/---

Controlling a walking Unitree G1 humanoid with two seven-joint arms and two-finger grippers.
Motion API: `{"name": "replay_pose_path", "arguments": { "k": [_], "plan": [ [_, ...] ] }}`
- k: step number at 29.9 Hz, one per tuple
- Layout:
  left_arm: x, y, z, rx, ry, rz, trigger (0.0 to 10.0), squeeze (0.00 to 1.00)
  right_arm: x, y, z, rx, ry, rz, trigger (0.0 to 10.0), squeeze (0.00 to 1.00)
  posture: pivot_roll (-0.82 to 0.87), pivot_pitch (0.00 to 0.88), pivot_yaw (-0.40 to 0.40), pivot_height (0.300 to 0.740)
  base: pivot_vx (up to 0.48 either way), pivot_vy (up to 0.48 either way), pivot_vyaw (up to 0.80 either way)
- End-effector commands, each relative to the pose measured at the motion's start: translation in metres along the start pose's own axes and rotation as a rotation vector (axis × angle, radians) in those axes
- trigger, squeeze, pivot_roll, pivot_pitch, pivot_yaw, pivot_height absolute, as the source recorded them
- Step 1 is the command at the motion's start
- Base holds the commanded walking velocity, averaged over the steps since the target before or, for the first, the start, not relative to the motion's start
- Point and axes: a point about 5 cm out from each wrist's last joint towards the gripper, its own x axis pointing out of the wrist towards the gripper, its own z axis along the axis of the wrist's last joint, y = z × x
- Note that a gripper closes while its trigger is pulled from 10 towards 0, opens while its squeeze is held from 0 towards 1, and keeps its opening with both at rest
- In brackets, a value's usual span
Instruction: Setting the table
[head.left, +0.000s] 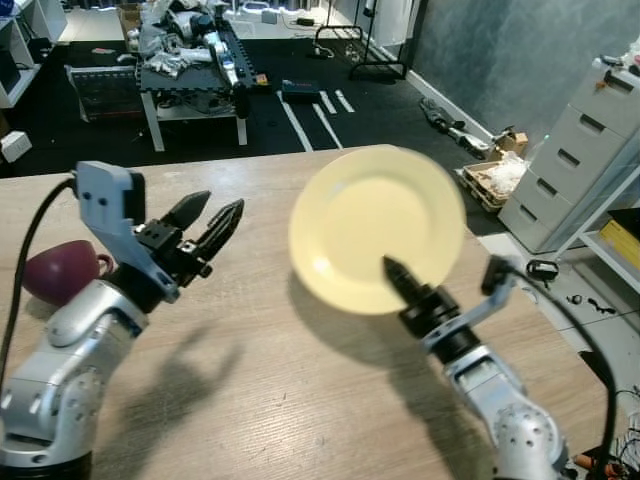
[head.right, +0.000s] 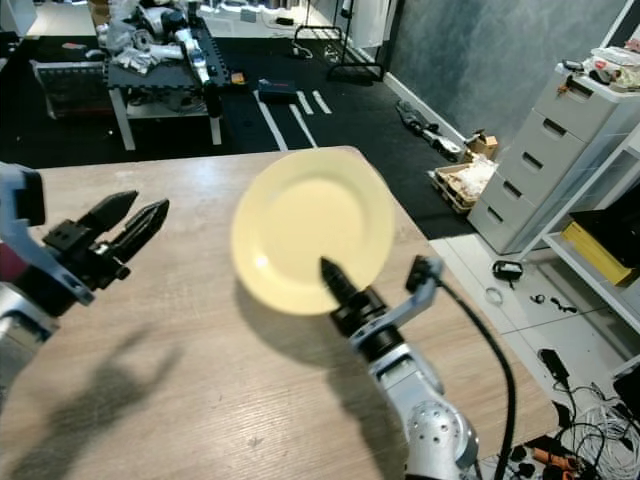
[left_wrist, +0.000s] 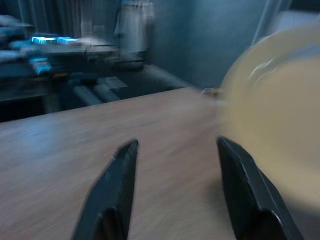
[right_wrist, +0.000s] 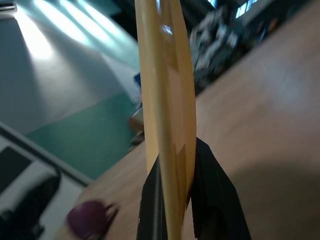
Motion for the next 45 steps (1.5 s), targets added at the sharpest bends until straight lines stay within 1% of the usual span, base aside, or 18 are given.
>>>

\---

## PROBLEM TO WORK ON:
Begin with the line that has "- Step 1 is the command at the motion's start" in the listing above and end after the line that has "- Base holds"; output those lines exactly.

## COMPLETED TASK:
- Step 1 is the command at the motion's start
- Base holds the commanded walking velocity, averaged over the steps since the target before or, for the first, the start, not relative to the motion's start

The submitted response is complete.